Las Vegas Sun

March 28, 2024

Scott Dickensheets:

Sports legend’s Henderson stint a season to forget

Memory dissipates. Especially in a forgettable place like this stretch of Boulder Highway, sliding north through the last sputter of old Henderson before heading toward Las Vegas. The word “nondescript” was coined to describe such placeless places as this. It’s not unpleasant, just unremarkable, in the sense of there being little to remark on.

There are a lot of automotive businesses, a boat shop, some convenience stores, motels. A little farther along, the Skyline casino. The big traffic is a mile or so west, on U.S. 95; you can find yourself on Boulder Highway and be the only driver on your side of the road for a quarter-mile ahead and a half-mile behind.

At 1100 N. Boulder Highway, there squats an ancient, cylindrical Quonset hut, perhaps the one odd, unexpected note in the neighborhood.

This building is mentioned on Page 361 of “Native American Son: The Life and Sporting Legend of Jim Thorpe” (Knopf, $35), a big new bio of the American Indian Olympic sensation and multisport icon by writer Kate Buford. Decades after winning gold in the decathlon and pentathlon in 1912, after noteworthy careers in pro football and baseball, and not long before his death in 1953, Thorpe showed up here, in the Pittman neighborhood, running a supper club in this curved hut.

Like plenty of celebrities to come, he was running on fumes when he got to the Las Vegas Valley — in 1951, by some accounts. He’d lost his gold medals to an amateurism issue (he’d been paid $25 a week to play baseball, forbidden in those pre-Dream Team days) and was beset with demons internal (alcohol) and external (anti-Indian prejudice). He was still well-known, but his celebrity doesn’t appear to have turned Jim Thorpe’s All-American Supper Club and Casino into one of the valley’s hot spots. “Most days Jim sat silently at one end of the bar with a beer,” Buford writes, “while Patsy (his wife) and the manager served the few customers.”

Not long afterward — late in 1952, according to Buford’s book — Thorpe survived a heart attack and left town for L.A., not the first or last guy who didn’t find what he was looking for here.

Memory dissipates. Who remembers stuff like this? As you look at the Quonset hut — now housing Carson Trailer Depot — you have to wonder: How many living people have firsthand recollections of when arguably the greatest athlete of the 20th century lived here? All these years later, Henderson-era Jim Thorpe of 60 years ago is receding from memory, his Olympic sporting glory spectral and flickering. Hell, not enough of us even remember Burt Lancaster, star of 1951’s “Jim Thorpe — All American.”

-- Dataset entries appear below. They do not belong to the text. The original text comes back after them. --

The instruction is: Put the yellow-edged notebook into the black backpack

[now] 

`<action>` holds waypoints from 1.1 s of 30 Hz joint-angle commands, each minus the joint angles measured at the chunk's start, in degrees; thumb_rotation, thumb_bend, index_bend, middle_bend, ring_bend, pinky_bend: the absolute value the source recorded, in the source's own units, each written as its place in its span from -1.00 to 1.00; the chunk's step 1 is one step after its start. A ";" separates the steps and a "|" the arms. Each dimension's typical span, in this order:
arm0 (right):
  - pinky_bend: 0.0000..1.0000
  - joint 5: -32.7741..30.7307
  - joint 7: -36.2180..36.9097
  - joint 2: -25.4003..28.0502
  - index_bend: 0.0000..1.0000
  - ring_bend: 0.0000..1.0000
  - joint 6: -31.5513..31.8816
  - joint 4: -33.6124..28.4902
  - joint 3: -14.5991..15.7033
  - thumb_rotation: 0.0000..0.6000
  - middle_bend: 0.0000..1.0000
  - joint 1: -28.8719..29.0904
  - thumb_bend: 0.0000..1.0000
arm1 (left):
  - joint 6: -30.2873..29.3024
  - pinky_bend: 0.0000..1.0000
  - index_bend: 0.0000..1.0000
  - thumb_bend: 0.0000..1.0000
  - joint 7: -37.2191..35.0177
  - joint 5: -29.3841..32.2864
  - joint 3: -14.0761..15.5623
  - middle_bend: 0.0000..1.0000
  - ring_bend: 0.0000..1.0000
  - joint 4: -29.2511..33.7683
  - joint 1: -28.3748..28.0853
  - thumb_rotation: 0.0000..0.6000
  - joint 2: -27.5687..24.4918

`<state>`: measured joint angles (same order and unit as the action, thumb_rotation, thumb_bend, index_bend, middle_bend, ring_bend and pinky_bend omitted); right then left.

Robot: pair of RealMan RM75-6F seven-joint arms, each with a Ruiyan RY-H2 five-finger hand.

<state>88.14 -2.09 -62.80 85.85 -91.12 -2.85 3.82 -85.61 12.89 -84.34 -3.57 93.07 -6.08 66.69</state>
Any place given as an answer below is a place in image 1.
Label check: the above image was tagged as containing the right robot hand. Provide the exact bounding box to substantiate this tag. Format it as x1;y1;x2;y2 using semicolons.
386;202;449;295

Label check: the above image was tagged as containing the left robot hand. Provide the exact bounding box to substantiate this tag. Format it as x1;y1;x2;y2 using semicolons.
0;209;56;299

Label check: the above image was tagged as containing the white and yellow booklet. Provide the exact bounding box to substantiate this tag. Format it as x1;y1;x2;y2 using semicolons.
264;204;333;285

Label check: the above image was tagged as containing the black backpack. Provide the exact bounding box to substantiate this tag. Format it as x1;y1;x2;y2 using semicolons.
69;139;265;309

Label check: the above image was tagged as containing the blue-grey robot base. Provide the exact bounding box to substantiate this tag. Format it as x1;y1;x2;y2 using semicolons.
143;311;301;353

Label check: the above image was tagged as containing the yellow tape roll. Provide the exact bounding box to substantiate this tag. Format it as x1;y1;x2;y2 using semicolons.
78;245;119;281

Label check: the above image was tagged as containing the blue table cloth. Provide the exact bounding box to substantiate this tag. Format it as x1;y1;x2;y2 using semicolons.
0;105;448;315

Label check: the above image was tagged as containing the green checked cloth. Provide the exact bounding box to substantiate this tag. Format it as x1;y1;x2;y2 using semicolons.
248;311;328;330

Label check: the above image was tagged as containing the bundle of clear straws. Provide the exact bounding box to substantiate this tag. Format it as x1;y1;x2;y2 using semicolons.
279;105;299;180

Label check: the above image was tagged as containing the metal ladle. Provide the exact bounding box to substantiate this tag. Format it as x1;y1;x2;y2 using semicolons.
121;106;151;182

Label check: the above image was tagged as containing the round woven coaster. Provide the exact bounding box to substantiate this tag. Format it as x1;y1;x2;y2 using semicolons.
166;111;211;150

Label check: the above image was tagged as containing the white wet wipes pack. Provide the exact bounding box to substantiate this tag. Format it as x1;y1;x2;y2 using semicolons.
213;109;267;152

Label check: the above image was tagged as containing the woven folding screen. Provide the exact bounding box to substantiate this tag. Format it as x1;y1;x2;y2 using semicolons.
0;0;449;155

In part, that’s because Thorpe’s short tenure here was uneventful. Buford devotes just three paragraphs to it (“Local residents were uncertain why the Thorpes had chosen their town,” she writes), and if you look at old issues of the Henderson paper, the athlete isn’t mentioned much. I’m guessing he didn’t often make the social whirl, such as it was. According to one account, he lived in a battered trailer in Pittman.

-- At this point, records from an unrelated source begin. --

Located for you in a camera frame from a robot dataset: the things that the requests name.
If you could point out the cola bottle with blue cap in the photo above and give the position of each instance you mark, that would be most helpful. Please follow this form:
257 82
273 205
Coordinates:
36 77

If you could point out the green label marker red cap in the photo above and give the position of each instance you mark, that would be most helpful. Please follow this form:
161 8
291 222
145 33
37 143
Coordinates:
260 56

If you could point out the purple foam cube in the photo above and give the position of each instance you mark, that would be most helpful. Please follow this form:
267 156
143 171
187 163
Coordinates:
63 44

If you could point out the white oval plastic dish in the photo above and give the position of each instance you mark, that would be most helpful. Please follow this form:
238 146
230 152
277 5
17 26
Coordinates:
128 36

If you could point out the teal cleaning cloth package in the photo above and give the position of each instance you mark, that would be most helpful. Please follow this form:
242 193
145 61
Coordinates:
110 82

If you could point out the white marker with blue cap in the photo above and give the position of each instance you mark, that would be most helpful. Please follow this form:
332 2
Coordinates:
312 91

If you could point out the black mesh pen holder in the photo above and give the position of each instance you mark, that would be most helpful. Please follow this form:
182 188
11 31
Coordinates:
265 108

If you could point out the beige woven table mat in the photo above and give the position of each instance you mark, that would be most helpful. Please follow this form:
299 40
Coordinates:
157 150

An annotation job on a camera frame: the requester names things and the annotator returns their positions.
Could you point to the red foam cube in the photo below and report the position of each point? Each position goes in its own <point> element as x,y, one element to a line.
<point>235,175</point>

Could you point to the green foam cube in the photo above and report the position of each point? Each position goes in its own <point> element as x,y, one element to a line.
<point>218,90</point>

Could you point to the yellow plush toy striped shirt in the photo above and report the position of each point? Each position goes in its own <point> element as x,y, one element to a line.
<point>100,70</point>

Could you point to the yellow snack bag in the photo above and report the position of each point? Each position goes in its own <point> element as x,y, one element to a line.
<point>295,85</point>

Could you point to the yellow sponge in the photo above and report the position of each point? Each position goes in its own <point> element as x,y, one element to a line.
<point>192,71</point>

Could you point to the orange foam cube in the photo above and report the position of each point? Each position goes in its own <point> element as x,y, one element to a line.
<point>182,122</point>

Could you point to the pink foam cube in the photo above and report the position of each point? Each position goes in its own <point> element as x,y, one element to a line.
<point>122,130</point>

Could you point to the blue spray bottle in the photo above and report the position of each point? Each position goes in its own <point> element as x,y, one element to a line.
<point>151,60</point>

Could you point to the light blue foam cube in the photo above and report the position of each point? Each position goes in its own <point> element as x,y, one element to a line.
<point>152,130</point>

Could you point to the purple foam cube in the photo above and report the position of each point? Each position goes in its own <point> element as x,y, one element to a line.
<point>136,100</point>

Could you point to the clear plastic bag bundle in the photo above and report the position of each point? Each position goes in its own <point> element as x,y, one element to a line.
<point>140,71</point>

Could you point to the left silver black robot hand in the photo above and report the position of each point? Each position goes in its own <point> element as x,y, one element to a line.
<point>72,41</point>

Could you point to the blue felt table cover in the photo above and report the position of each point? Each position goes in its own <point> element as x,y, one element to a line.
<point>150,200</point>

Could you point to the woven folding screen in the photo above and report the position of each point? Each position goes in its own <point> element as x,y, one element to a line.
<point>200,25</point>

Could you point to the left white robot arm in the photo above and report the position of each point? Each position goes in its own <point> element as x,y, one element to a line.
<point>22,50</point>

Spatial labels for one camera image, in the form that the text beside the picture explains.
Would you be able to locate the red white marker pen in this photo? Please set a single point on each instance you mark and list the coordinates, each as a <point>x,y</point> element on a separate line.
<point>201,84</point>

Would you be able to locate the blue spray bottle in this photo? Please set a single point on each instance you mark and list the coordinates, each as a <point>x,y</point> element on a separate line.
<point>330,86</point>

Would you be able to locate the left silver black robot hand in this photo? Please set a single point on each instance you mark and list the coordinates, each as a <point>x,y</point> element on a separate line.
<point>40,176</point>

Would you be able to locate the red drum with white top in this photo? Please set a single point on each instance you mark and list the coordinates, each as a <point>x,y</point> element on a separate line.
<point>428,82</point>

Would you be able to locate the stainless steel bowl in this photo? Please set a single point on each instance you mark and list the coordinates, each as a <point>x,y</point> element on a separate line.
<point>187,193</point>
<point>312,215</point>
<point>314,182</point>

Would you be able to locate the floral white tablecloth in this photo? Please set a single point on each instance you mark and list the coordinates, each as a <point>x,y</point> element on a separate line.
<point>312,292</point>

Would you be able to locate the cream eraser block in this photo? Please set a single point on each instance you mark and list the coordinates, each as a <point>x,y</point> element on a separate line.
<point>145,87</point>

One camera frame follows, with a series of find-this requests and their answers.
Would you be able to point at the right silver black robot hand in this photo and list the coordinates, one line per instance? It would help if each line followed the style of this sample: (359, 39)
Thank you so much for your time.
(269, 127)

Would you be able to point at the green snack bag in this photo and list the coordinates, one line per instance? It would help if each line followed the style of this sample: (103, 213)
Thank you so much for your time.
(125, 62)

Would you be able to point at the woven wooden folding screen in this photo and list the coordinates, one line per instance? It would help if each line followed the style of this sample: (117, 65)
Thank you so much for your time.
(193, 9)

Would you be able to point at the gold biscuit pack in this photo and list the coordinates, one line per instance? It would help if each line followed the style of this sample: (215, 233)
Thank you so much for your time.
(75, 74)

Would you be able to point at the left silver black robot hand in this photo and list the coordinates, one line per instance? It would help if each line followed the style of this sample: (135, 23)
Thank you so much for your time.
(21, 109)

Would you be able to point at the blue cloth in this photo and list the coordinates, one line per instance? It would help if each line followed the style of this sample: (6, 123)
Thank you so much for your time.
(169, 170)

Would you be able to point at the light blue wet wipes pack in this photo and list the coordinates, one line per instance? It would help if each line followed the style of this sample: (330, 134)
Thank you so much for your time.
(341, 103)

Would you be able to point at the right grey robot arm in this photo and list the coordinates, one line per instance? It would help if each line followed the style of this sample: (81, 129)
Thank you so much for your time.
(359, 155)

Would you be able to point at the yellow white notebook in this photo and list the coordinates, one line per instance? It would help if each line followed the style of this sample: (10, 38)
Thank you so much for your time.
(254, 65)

And partly that’s just what happens. People forget, knowledge wanes, fewer folks care about the old days. Who recalls that this very highway was once the lifeline to Hoover Dam? That the name Pittman refers to a family that gave Nevada both a long-serving senator and a governor? The difference between old news and the history we recall is very thin, indeed, and once we stop remembering, perhaps it stops mattering.

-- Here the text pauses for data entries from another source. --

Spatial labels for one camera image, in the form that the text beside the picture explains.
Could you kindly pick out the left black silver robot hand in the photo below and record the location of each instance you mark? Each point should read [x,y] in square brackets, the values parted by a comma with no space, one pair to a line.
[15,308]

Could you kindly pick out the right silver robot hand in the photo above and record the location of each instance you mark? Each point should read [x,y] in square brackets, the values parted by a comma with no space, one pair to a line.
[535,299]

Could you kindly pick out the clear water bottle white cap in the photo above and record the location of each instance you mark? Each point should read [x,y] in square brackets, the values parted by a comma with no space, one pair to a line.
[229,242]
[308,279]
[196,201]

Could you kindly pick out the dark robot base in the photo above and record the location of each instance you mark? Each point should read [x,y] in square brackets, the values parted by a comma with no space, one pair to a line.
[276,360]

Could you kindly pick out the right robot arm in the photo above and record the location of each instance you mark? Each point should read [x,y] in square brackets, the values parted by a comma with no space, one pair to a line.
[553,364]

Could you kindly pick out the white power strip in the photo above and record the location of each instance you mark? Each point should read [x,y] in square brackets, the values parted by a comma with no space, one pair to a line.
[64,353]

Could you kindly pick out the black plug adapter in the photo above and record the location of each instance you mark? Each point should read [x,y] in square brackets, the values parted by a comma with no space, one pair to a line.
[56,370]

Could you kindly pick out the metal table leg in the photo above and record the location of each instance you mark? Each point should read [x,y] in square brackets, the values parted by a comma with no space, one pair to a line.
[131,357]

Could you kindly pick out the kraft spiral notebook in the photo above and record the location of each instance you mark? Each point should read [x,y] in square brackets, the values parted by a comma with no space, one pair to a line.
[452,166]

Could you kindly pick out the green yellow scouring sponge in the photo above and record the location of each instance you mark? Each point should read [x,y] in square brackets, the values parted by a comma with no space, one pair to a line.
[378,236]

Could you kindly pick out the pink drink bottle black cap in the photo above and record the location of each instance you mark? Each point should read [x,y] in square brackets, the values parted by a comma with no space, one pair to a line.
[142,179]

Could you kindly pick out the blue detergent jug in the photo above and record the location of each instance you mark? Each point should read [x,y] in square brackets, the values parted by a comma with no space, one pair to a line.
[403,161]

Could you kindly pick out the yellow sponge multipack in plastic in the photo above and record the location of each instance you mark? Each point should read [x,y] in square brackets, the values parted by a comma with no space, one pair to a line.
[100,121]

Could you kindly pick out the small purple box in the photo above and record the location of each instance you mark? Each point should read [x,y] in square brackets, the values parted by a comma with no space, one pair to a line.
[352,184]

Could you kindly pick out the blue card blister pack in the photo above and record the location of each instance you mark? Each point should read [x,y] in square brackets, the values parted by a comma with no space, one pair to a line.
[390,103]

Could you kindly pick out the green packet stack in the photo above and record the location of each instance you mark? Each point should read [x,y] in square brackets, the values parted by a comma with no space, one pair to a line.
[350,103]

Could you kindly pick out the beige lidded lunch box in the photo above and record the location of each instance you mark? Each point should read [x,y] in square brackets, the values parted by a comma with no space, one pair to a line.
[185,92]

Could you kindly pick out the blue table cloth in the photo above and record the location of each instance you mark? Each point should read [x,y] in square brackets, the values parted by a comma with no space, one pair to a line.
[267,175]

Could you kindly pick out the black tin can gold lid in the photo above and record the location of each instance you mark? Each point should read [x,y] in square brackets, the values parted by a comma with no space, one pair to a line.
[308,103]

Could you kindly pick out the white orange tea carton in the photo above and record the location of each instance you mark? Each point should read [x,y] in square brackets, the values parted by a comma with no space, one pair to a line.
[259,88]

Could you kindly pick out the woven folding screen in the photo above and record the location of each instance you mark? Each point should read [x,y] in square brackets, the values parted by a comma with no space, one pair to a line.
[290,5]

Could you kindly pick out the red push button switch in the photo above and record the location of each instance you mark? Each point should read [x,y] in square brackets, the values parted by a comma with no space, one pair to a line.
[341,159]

Yet, thankfully, memory lingers, too. There’s Jim Thorpe Elementary School on Patrick Lane; a page on its website offers students an admiring profile of Thorpe, heavy on the incomparable career, minus the long, sad denouement.

And no less a personage than Sig Rogich told me back in 1994, “I was always amazed that a man whom many considered the world’s greatest athlete was living in Henderson and owned a little bar just over the hill.” In elementary school then, Rogich biked to the bar, hoping to catch a glimpse. “I’m not sure if it’s my imagination that I saw him, but I’m pretty sure that I did. I thought he was going to look like Burt Lancaster.”

Loren Witsoe owns Carson Trailer Depot; he’s been in the Quonset hut since 2001. “I have a Wheaties box I got in ’01,” he told me. Of course, Thorpe is on the cover. “And the family came through here in ’02 or ’03. I tell everyone who comes in here that this place used to be owned by Jim Thorpe.”

Do many of them remember who he is?

“Oh yeah. The greatest athlete of all time? You bet.”